>>>>>

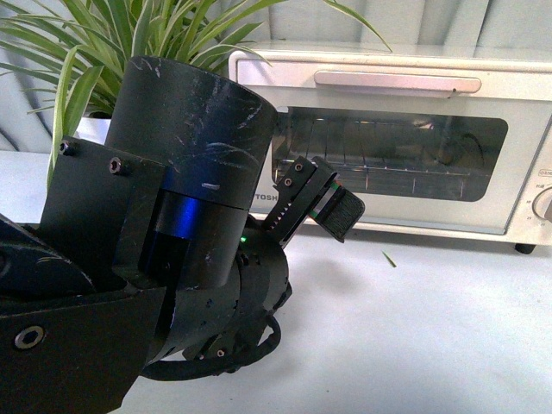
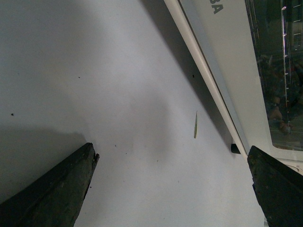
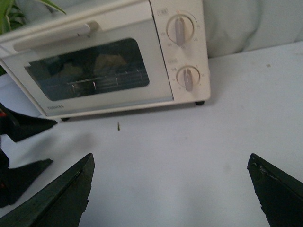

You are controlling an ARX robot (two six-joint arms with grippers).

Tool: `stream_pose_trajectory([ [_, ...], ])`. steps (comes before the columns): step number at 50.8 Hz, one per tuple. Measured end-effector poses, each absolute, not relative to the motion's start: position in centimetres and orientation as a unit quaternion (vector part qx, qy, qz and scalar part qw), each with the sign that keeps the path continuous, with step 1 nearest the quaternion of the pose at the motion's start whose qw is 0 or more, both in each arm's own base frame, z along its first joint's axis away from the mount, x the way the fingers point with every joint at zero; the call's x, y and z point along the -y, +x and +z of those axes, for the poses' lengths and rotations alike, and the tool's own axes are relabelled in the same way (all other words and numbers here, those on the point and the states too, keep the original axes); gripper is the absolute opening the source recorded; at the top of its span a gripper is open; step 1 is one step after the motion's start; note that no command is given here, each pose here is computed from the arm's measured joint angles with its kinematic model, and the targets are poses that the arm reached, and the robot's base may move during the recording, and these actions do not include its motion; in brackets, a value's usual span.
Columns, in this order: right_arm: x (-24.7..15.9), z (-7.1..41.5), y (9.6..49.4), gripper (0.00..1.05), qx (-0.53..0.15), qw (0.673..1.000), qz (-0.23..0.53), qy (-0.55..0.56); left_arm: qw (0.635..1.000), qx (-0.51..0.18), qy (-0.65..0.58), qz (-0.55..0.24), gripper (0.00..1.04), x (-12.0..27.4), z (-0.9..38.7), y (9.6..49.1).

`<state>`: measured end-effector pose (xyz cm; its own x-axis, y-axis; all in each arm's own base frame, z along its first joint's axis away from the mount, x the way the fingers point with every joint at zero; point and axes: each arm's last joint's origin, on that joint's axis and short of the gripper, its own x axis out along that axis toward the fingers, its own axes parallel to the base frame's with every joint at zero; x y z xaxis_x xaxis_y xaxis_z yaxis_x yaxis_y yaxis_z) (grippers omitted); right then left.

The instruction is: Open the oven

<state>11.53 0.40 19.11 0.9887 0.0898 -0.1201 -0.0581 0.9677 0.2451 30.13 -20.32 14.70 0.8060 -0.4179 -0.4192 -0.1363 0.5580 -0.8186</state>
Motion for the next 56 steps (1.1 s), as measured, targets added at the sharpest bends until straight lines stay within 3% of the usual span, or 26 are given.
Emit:
stream_pose_trajectory([
  [31, -5.4, 29.4, 23.6, 0.95, -0.095, 0.989, 0.047, 0.102, 0.829, -0.299, -0.466, -0.084, 0.98, 20.0, 14.7, 30.1],
  [45, -7.6, 29.5, 28.6, 0.95, -0.139, 0.983, 0.023, 0.114, 0.827, -0.297, -0.472, -0.078, 0.98, 19.3, 14.7, 30.1],
  [56, -7.9, 28.9, 30.3, 0.95, -0.16, 0.979, 0.009, 0.123, 0.827, -0.294, -0.474, -0.076, 0.98, 18.9, 14.9, 30.1],
])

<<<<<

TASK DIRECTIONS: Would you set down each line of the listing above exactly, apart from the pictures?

OUTPUT FOR THIS TASK:
You are controlling an ARX robot (two six-joint arms with grippers).

Tool: `stream_pose_trajectory([ [_, ...], ])`. steps (comes before the columns): step number at 50.8 Hz, one per tuple. Measured end-effector poses, each absolute, not relative to the motion's start: position in centimetres and orientation as a unit quaternion (vector part qx, qy, qz and scalar part qw), each with the sign that keeps the path continuous, with step 1 nearest the quaternion of the pose at the motion's start whose qw is 0 or more, both in each arm's own base frame, z along its first joint's axis away from the mount, x the way the fingers point with every joint at zero; the call's x, y and z point along the -y, +x and +z of those axes, for the poses' lengths and rotations alike, and the tool's own axes are relabelled in the same way (all other words and numbers here, those on the point and the states too, keep the original axes); gripper is the absolute opening the source recorded; at the top of its span a gripper is open; step 1 is one step after the motion's start; note that no command is given here, each pose here is computed from the arm's measured joint angles with its kinematic model, and the targets are poses that the arm reached, and the robot's base may move during the recording, and these actions do not include its motion; in brackets, a value's usual span.
Columns, in this order: right_arm: x (-24.7..15.9), z (-7.1..41.5), y (9.6..49.4), gripper (0.00..1.05), qx (-0.53..0.15), qw (0.673..1.000), qz (-0.23..0.53), qy (-0.55..0.56); left_arm: qw (0.635..1.000), qx (-0.51..0.18), qy (-0.65..0.58), qz (-0.55..0.24), gripper (0.00..1.04), x (-12.0..27.4), z (-0.9..38.7), y (9.6..49.1).

`<state>`: measured end-effector pose (xyz cm; its own x-axis, y-axis; all in each arm's own base frame, z along its first joint's axis away from the mount, x the way the fingers point with every joint at zero; point and axes: each arm's last joint's origin, on that joint's axis and short of the gripper, its own x axis out along that axis toward the fingers, its own axes parallel to the base frame's with every joint at zero; x y z xaxis_x xaxis_y xaxis_z yaxis_x yaxis_y yaxis_z) (grippers omitted); right then left.

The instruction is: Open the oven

<state>11.53 0.40 19.11 0.9887 0.0898 -0.1201 -0.0581 0.9677 0.2451 30.13 -20.32 14.70 0.8060 -0.4179 -0.4192 -0.1363 0.5580 -0.8186</state>
Motion for the next 56 steps (1.1 s), as measured, targets added at the sharpest bends until straight lines stay within 3% of the usual span, or 26 are given.
Emit:
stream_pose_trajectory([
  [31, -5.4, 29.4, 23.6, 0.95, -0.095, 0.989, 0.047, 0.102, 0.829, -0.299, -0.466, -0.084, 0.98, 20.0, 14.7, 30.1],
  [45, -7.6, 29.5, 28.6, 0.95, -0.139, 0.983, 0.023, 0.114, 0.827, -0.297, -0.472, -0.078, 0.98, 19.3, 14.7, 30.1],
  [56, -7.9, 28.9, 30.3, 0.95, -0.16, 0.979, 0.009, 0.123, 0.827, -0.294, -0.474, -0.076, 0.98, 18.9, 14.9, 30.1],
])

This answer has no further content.